◆ **What to produce**: Report every line of the data that includes "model".
*** Dataset content ***
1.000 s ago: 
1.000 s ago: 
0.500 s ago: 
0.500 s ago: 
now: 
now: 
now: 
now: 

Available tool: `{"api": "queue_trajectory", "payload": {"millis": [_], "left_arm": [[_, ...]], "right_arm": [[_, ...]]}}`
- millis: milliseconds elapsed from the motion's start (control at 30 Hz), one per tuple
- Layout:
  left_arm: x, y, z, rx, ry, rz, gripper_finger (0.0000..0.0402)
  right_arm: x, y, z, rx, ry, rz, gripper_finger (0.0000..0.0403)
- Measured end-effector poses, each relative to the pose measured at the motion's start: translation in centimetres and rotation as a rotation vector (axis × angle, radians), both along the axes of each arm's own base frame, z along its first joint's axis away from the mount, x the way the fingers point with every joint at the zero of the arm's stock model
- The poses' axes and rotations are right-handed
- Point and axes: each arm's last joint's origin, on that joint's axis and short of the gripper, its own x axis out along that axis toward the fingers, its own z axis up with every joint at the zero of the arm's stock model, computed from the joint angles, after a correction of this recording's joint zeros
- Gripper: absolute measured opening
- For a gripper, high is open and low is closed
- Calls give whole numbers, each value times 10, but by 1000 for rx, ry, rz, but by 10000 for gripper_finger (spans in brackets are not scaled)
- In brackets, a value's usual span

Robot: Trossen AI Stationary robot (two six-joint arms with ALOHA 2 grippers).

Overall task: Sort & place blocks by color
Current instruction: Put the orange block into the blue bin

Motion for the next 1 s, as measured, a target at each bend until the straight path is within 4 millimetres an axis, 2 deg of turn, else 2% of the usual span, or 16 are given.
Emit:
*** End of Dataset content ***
◆ **Response to this exercise**:
- Measured end-effector poses, each relative to the pose measured at the motion's start: translation in centimetres and rotation as a rotation vector (axis × angle, radians), both along the axes of each arm's own base frame, z along its first joint's axis away from the mount, x the way the fingers point with every joint at the zero of the arm's stock model
- Point and axes: each arm's last joint's origin, on that joint's axis and short of the gripper, its own x axis out along that axis toward the fingers, its own z axis up with every joint at the zero of the arm's stock model, computed from the joint angles, after a correction of this recording's joint zeros

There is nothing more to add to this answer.